In vivo and Interpolated Distensibility
In addition to the above-mentioned simulations, we used in vivo distensibility data taken from the literature on ESRD. The average age of the in vivo ESRD population was 56–63 years. For these simulations, the aortic, carotid, brachial, and radial arteries were altered using in vivo values, as shown in Table 2 (ESRD distensibility values). In addition to these known segmental distensibility values, we interpolated the in vivo data to estimate distensibility for the remaining arterial segments with a 30% decrease of the default in silico value to mimic diseased segments. The interpolated segments were the femoral, tibial, coronary, cerebral, digital, and dorsal as shown in Table 2. The default-model distensibility values (in silico) for all arterial segments were shown also for the sake of comparison between healthy and diseased cases.
Table 2.
Arterial segments | Distensibility (KPa−1 × 10−3) | PWVBramwell-Hill (m/s) | ||
---|---|---|---|---|
2KDN
In silico |
0KDN
In vivo |
2KDN
In silico |
0KDN
In vivo |
|
Aorta | 27.0 | 21.0 | 5.9 | 6.7 |
Carotid | 23.0 | 18.0 | 6.4 | 7.3 |
Femoral | 10.6 | 6.6 | 9.5 | 12.0 |
Tibial | 9.0 | 5.0 | 10.3 | 13.8 |
Brachial | 7.3 | 3.5 | 11.4 | 16.5 |
Radial | 6.4 | 2.6 | 12.2 | 19.1 |
Coronary | 6.1 | 4.5 | 12.5 | 14.5 |
Cerebral | 8.1 | 4.1 | 10.8 | 15.2 |
Digital | 5.3 | 3.4 | 13.4 | 16.7 |
Dorsal | 5.7 | 3.2 | 12.9 | 17.2 |
In vivo data references: aorta (Briet et al., 2006); carotid (Zanoli et al., 2019); brachial (Verbeke et al., 2007); and radial (Mourad et al., 1997). PWVBramwell-Hill (m/s), pulse wave velocity calculated using the Bramwell–Hill equation.
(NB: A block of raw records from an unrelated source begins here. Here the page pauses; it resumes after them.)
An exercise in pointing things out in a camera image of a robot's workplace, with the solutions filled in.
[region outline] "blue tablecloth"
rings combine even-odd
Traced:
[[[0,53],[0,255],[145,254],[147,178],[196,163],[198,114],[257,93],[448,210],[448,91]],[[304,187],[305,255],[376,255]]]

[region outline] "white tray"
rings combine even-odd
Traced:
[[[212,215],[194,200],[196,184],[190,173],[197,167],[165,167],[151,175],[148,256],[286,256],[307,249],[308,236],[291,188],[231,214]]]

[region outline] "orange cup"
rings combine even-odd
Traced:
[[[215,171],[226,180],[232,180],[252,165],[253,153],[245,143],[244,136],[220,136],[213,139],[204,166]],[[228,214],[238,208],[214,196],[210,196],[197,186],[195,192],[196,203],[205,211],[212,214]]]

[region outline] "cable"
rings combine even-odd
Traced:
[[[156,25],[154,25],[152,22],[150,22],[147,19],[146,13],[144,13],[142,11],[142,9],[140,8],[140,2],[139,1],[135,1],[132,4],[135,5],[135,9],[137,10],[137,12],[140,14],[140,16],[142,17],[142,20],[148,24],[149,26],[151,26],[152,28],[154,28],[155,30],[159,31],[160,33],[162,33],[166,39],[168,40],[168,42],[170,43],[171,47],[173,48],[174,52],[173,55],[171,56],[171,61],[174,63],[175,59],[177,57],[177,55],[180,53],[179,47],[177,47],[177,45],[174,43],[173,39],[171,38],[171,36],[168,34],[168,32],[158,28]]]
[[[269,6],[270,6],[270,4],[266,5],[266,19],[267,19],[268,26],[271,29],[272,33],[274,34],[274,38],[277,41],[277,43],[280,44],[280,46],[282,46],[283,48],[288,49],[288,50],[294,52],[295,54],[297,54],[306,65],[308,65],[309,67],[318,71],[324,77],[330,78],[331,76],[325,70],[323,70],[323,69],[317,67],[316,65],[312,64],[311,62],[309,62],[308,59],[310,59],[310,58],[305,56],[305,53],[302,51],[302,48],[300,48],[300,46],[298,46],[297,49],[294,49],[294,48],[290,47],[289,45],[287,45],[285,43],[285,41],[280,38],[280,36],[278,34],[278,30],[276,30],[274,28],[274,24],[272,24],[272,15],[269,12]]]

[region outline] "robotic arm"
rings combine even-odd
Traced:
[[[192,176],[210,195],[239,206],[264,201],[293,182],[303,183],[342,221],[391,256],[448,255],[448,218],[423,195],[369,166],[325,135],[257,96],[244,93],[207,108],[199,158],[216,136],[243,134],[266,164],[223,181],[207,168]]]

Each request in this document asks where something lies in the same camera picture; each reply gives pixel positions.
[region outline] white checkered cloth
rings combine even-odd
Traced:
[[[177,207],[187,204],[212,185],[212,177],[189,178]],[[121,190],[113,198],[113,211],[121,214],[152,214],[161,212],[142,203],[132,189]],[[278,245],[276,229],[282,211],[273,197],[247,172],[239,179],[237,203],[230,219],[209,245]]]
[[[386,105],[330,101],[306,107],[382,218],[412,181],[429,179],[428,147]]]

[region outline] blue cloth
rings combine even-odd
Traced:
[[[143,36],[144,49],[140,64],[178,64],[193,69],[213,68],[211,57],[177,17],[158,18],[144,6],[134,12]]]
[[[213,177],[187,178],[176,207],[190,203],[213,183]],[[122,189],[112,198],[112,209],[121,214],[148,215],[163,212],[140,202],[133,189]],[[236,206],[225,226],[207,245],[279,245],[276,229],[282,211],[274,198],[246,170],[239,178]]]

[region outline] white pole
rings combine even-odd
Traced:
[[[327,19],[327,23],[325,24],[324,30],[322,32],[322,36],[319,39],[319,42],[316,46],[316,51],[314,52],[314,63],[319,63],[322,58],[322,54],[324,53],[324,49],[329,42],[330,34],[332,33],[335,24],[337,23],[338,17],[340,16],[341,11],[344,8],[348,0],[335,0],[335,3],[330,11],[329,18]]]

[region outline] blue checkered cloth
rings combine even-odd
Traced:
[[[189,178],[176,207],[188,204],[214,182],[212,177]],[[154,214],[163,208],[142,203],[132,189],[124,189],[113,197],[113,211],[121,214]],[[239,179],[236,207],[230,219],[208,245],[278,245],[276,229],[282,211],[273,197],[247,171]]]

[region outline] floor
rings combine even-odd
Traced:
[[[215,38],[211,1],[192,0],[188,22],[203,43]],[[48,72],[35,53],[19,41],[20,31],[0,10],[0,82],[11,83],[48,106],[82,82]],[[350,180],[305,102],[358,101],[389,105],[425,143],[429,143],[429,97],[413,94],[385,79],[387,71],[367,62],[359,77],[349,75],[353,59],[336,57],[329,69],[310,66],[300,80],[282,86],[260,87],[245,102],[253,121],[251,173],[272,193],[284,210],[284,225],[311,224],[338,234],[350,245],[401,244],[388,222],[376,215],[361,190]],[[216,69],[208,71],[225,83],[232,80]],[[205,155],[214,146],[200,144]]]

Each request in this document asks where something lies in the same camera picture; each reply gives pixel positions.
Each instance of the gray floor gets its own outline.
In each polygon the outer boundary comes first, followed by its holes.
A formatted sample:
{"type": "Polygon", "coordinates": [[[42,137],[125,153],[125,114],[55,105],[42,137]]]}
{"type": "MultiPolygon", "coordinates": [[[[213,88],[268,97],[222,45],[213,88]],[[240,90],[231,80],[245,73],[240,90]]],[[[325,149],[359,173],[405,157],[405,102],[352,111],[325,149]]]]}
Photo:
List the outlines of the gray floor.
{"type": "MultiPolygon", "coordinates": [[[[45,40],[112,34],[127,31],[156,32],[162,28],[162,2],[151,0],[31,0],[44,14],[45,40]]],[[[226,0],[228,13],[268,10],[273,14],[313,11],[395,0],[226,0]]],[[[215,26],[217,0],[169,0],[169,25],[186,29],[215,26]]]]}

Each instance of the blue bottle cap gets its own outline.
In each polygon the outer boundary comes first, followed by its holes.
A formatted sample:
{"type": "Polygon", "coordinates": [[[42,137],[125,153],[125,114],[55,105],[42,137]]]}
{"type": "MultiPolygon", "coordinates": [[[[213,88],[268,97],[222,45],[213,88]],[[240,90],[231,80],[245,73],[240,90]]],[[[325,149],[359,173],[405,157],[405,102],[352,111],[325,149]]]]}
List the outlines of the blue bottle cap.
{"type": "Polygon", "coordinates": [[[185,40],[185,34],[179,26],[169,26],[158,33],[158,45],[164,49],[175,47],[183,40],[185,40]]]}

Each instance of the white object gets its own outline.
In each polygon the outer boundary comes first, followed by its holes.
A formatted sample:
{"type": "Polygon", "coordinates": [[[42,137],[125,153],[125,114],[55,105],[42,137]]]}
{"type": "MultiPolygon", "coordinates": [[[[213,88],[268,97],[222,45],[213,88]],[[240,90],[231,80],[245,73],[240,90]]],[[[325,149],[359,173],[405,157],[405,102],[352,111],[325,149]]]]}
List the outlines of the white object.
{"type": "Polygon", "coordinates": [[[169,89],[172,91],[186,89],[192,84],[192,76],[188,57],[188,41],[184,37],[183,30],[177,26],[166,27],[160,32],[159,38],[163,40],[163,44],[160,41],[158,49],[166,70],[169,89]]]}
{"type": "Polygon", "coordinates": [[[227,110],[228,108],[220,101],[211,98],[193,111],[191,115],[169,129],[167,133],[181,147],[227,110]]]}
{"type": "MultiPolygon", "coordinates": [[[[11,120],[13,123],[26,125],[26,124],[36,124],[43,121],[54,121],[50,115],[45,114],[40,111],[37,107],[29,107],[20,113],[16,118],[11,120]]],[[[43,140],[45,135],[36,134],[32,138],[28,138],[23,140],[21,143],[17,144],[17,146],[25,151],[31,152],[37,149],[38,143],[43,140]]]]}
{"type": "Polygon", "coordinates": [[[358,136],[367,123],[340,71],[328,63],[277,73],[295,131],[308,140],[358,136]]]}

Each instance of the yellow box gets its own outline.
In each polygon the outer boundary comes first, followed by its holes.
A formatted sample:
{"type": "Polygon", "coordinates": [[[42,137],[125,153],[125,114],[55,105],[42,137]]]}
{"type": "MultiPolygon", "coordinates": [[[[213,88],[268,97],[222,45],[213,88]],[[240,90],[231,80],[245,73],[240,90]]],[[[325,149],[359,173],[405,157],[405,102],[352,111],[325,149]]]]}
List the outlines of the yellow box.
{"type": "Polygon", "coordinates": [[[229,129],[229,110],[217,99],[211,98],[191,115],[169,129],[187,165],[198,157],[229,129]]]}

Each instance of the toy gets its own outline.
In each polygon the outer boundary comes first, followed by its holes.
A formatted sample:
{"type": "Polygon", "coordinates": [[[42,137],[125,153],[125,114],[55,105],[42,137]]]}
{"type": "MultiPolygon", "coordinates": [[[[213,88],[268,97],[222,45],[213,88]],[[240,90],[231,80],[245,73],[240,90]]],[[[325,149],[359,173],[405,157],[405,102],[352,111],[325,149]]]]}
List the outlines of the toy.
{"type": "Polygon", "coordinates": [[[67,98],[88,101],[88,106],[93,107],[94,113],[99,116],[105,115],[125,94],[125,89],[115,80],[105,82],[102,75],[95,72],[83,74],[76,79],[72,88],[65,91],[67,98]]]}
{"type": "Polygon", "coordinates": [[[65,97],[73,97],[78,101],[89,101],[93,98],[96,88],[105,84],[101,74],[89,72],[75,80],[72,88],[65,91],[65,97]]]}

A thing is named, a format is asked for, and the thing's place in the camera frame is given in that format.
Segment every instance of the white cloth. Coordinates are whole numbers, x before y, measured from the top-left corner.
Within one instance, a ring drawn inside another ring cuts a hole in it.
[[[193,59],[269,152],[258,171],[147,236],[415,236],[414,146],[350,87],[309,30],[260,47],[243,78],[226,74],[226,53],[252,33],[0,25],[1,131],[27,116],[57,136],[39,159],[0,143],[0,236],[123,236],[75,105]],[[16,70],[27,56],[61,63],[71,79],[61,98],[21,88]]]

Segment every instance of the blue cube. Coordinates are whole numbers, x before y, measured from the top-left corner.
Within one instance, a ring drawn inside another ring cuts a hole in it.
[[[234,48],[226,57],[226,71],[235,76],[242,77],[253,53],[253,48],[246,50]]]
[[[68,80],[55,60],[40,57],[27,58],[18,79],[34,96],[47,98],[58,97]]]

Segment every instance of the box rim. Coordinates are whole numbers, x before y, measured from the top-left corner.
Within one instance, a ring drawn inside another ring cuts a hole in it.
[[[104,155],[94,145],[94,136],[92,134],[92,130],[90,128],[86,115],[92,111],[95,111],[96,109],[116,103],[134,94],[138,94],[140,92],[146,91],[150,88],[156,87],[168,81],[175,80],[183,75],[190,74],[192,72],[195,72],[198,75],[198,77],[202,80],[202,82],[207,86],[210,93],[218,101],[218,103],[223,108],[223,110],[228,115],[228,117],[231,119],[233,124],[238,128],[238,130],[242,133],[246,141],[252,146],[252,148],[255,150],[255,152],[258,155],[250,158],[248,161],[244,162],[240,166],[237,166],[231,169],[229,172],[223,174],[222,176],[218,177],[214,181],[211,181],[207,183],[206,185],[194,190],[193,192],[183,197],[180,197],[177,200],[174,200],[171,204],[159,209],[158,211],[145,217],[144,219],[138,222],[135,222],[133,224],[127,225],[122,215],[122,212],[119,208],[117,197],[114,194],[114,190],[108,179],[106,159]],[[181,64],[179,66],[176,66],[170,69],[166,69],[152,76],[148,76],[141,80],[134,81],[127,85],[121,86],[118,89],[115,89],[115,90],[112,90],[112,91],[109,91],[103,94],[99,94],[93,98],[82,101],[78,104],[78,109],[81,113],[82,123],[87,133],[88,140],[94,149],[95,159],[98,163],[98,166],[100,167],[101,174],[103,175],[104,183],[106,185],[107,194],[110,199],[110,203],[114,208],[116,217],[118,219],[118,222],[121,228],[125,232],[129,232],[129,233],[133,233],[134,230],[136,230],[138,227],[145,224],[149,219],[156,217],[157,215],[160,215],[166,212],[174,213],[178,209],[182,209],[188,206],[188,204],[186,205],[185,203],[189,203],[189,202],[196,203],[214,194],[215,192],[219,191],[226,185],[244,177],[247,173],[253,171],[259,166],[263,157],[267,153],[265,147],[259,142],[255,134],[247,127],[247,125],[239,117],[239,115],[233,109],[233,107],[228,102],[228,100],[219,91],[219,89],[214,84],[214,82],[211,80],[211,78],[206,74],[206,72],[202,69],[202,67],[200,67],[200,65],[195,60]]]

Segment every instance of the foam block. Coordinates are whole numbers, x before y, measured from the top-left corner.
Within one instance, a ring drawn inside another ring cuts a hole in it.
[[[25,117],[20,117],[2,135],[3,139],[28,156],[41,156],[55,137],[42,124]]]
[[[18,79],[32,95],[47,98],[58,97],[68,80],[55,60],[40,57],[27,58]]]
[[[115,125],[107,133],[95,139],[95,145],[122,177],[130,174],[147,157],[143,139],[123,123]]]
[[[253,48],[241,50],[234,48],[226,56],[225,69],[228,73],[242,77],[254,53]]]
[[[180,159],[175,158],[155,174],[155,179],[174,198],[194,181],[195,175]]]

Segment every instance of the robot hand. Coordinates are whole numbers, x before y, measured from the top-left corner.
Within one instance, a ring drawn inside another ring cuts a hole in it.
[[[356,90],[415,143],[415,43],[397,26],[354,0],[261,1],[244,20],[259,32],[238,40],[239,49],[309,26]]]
The aortic and carotid distensibility values were extracted from Briet et al. (2006), Edwards et al. (2008), Zanoli et al. (2019) while the radial and brachial values were obtained from Mourad et al. (1997), Verbeke et al. (2007), respectively. Using Bramwell–Hill equation (Bramwell and Hill, 1922), PWVs were reported for all arterial segments as shown in Table 2.
Results
Blood Pressure and Kidney Configurations With Default Distensibility
Systolic blood pressure (SBP) was increased at all arterial sites with the stepwise removal of the kidneys. Similarly, early diastolic blood pressure (early-DBP) was increased, but to a lesser degree, while the end-diastolic BP (end-DBP) remained relatively stable. The concomitant changes in SBP without significant changes in end-DBP led to an increase in PP along the arterial tree. Importantly, without any kidneys, aortic and carotid SBP increased by 9 mmHg and 7 mmHg compared to the control kidney configuration. Similar changes occurred to the radial SBP (+6 mmHg) and digital SBP (+7 mmHg). Additionally, a restoration of the BP values was observed in the TX configuration similar to 1KDN. Detailed presentation of the variations in the pressure values for all renal configurations is reported in Table 3. In addition, the respective variations in the shape of the BP waves are illustrated in Figure 4. Variations in the aortic shape of flow waves are illustrated in Figure 5 with the four kidney configurations at different locations including ascending aorta, aortic arch, thoracic aorta, and abdominal aorta (below the renal arteries). The flow rate decreased significantly from the ascending aorta (430 cm3/s) to abdominal aorta (215 cm3/s). The aortic flow waves look similar for the ascending aorta and the aortic arch in the four configurations. However, the changes become more observable in the thoracic and abdominal aorta, areas which are closer to the renal arteries. Interestingly, the flow wave in abdominal aorta (below the native renal arteries) was higher in TX configuration compared to other configurations (2KDN, 1KDN, and 0KDN). Moreover, with the stepwise removal of the kidneys, there was a stepwise decrease in peak flow in the carotid, radial, and digital arteries, but with the TX configuration, the flow patterns became similar to 1KDN configuration. Figure 6 shows the flow waves in the carotid, radial, and digital arteries where the flow rate decreased significantly from the carotid (24 cm3/s) to the digital artery (4 cm3/s).
Table 3.
Parameter (mmHg) | 2KDN | 1KDN | 0KDN | TX |
---|---|---|---|---|
Aortic SBP | 118 | 122 | 127 | 123 |
Aortic early-DBP | 91 | 92 | 98 | 91 |
Aortic end-DBP | 73 | 72 | 74 | 75 |
Aortic PP | 45 | 50 | 53 | 48 |
Carotid SBP | 122 | 125 | 129 | 126 |
Carotid early-DBP | 97 | 98 | 100 | 97 |
Carotid end-DBP | 76 | 74 | 75 | 77 |
Carotid PP | 46 | 51 | 54 | 49 |
Radial SBP | 129 | 132 | 135 | 133 |
Radial early-DBP | 98 | 99 | 100 | 99 |
Radial end-DBP | 70 | 71 | 69 | 72 |
Radial PP | 59 | 61 | 66 | 61 |
Digital SBP | 133 | 138 | 141 | 135 |
Digital early-DBP | 101 | 102 | 103 | 102 |
Digital end-DBP | 73 | 75 | 74 | 76 |
Digital PP | 60 | 63 | 67 | 59 |
SBP, systolic blood pressure; DBP, diastolic blood pressure; and PP, pulse pressure.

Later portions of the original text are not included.